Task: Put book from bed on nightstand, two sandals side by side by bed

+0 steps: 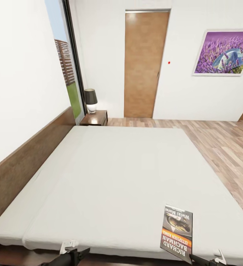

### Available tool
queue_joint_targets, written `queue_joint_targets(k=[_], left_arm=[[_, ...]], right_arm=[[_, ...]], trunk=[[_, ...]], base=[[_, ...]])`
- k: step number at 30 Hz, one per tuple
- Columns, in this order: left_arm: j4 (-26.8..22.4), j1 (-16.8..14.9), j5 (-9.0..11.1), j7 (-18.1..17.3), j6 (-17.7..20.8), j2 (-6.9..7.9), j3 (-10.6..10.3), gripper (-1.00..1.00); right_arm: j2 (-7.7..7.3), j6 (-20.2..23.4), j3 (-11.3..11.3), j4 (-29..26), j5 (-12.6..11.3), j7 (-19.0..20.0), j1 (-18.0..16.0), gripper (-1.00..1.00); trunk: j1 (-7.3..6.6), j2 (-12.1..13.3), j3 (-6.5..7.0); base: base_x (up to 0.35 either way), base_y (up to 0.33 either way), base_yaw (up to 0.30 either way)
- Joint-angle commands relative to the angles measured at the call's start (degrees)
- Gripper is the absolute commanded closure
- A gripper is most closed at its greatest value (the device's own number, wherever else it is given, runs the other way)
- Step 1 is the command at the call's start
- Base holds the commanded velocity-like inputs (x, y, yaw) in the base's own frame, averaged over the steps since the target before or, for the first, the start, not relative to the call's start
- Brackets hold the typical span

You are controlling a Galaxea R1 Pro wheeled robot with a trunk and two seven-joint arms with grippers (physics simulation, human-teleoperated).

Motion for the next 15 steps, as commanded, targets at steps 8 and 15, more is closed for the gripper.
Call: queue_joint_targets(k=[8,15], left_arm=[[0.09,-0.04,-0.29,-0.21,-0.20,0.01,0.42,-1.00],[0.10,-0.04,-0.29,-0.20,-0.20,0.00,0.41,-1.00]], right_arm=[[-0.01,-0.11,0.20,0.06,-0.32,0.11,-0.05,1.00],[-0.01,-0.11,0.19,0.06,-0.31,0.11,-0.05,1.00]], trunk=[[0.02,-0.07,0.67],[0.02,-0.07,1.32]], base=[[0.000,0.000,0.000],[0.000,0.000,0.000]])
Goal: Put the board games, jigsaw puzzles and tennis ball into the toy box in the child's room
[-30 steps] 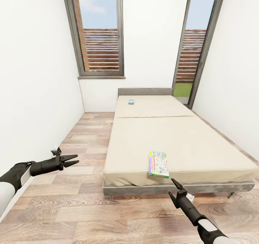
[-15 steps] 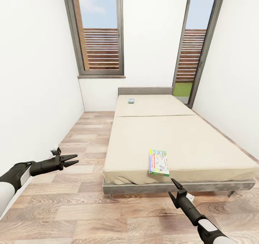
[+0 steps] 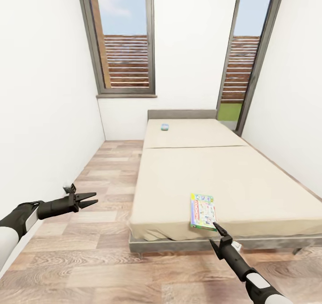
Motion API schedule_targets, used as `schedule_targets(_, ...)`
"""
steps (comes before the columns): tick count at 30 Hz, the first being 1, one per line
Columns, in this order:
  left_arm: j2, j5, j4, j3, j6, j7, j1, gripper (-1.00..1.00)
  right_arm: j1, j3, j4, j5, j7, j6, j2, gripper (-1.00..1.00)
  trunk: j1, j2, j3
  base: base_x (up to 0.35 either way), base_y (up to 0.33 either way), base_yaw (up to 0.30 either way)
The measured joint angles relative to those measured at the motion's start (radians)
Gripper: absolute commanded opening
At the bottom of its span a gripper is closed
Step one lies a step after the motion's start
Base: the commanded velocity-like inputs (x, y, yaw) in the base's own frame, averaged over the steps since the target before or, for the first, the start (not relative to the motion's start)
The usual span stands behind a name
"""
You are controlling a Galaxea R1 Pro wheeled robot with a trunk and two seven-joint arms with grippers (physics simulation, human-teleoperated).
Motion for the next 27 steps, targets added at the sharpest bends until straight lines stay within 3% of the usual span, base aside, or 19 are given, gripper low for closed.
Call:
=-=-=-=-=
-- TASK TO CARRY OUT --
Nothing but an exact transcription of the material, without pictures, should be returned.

-- ANSWER TO THE PROBLEM --
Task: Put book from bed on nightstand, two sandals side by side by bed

+0 steps: 

### Available tool
queue_joint_targets, written `queue_joint_targets(k=[_], left_arm=[[_, ...]], right_arm=[[_, ...]], trunk=[[_, ...]], base=[[_, ...]])`
- k: step number at 30 Hz, one per tuple
- Columns, in this order: left_arm: j4 (-26.8..22.4), j1 (-16.8..14.9), j5 (-9.0..11.1), j7 (-18.1..17.3), j6 (-17.7..20.8), j2 (-6.9..7.9), j3 (-10.6..10.3), gripper (-1.00..1.00); right_arm: j2 (-7.7..7.3), j6 (-20.2..23.4), j3 (-11.3..11.3), j4 (-29..26), j5 (-12.6..11.3), j7 (-19.0..20.0), j1 (-18.0..16.0), gripper (-1.00..1.00); trunk: j1 (-7.3..6.6), j2 (-12.1..13.3), j3 (-6.5..7.0); base: base_x (up to 0.35 either way), base_y (up to 0.33 either way), base_yaw (up to 0.30 either way)
- Joint-angle commands relative to the angles measured at the call's start (degrees)
- Gripper is the absolute commanded closure
- A gripper is most closed at its greatest value (the device's own number, wherever else it is given, runs the other way)
- Step 1 is the command at the call's start
- Base holds the commanded velocity-like inputs (x, y, yaw) in the base's own frame, averaged over the steps since the target before or, for the first, the start, not relative to the call's start
- Brackets hold the typical span

You are controlling a Galaxea R1 Pro wheeled robot with a trunk and two seven-joint arms with grippers (physics simulation, human-teleoperated).

Motion for the next 15 steps, as commanded, targets at steps 8 and 15, more is closed for the gripper.
Call: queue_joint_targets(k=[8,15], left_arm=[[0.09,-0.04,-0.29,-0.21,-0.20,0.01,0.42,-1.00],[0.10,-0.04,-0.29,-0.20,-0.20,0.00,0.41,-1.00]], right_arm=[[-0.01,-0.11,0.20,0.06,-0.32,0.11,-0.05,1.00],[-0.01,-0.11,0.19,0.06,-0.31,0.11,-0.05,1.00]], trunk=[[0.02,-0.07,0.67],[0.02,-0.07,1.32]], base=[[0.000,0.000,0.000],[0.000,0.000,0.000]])
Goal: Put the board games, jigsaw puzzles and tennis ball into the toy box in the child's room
[-30 steps] 
[-15 steps] 
[+0 steps] 
Motion API schedule_targets, used as `schedule_targets(_, ...)`
"""
steps (comes before the columns): tick count at 30 Hz, the first being 1, one per line
Columns, in this order:
  left_arm: j2, j5, j4, j3, j6, j7, j1, gripper (-1.00..1.00)
  right_arm: j1, j3, j4, j5, j7, j6, j2, gripper (-1.00..1.00)
  trunk: j1, j2, j3
  base: base_x (up to 0.35 either way), base_y (up to 0.33 either way), base_yaw (up to 0.30 either way)
The measured joint angles relative to those measured at the motion's start (radians)
Gripper: absolute commanded opening
At the bottom of its span a gripper is closed
Step one lies a step after the motion's start
Base: the commanded velocity-like inputs (x, y, yaw) in the base's own frame, averaged over the steps since the target before or, for the first, the start (not relative to the motion's start)
The usual span stands behind a name
"""
You are controlling a Galaxea R1 Pro wheeled robot with a trunk and two seven-joint arms with grippers (physics simulation, human-teleoperated).
Motion for the next 27 steps, targets added at the sharpest bends until straight lines stay within 3% of the usual span, base aside, or 19 are given, gripper low for closed.
Call:

No further output is required for this answer.